Table 1. Participant details.
VariableDetails
Participants, n11
Female, n11
Male, n0
Age (years), mean (SD)87.45 (2.05)
Weight (kg), mean (SD)57.45 (1.72)
Medications, n
Diazepam (anxiety)2
Memantine (dementia)9
Risperidone (antipsychotic)6
Donepezil (dementia)4
Circadin (sleep)1
Sertraline (antidepressant)4
Mirtazapine (depression and anxiety)1
Melatonin (sleep)1
Citalopram (low mood)1

Lighting Component

First, the dynamic lighting was designed to align with the photopic lighting requirements known for the ageing population from existing lighting guidance [19]. These are typically reported as illuminance at eye level measured in lux alongside measurements for the correlated color temperature of the lighting reported in Kelvin. Second, the lighting was required to be of significant spectra to ensure a melanopic response would be invoked [14,20,21]. This response is most recently reported in terms of either circadian stimulus (CS) or the α-opic Melanopic Equivalent Daylight Illuminance (M-EDI) lux [20,21]. The former is defined as the “effectiveness of the spectrally weighted irradiance at the cornea from threshold (CS=0.1) to saturation (CS=0.7)” [20]. The latter refers to International System of Units–compliant metrics as supported by the International Commission on Illumination, which converts multiple spectral inputs to ipRGC-relevant quantities [21]. We have used this to obtain additional values of M-EDI lux according to the LED spectral distribution and melanopic ratio of the lighting. The LED board is bespoke and has been designed to optimize the melanopic response.

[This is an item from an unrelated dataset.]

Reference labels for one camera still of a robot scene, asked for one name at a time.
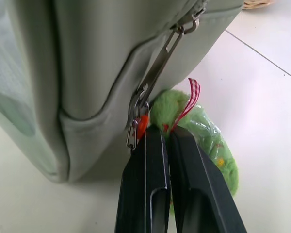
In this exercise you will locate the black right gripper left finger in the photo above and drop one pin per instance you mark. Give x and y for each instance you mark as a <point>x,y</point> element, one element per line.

In this trial, the illuminance was measured using a lux meter and the color temperature was obtained from the luminaire network. The calculations for the melanopic metrics were completed using the spectral power distribution values from our LED datasheet [22] and the lux intensities from Table 2, with the aid of open access 3rd party software for both CS and M-EDI lux calculations [20,23]. The melanopic ratio does not change throughout this study. The previously installed static lighting for the care home’s bathrooms, bedrooms, kitchennette and living space, and common areas exhibit mean illuminance of 99 (SD 49), 75 (SD 12), 59.33 (SD 15.41), and 147 (SD 60.42) lux, respectively. In contrast, the dynamic intervention metrics are shown in both Tables 2 and 3.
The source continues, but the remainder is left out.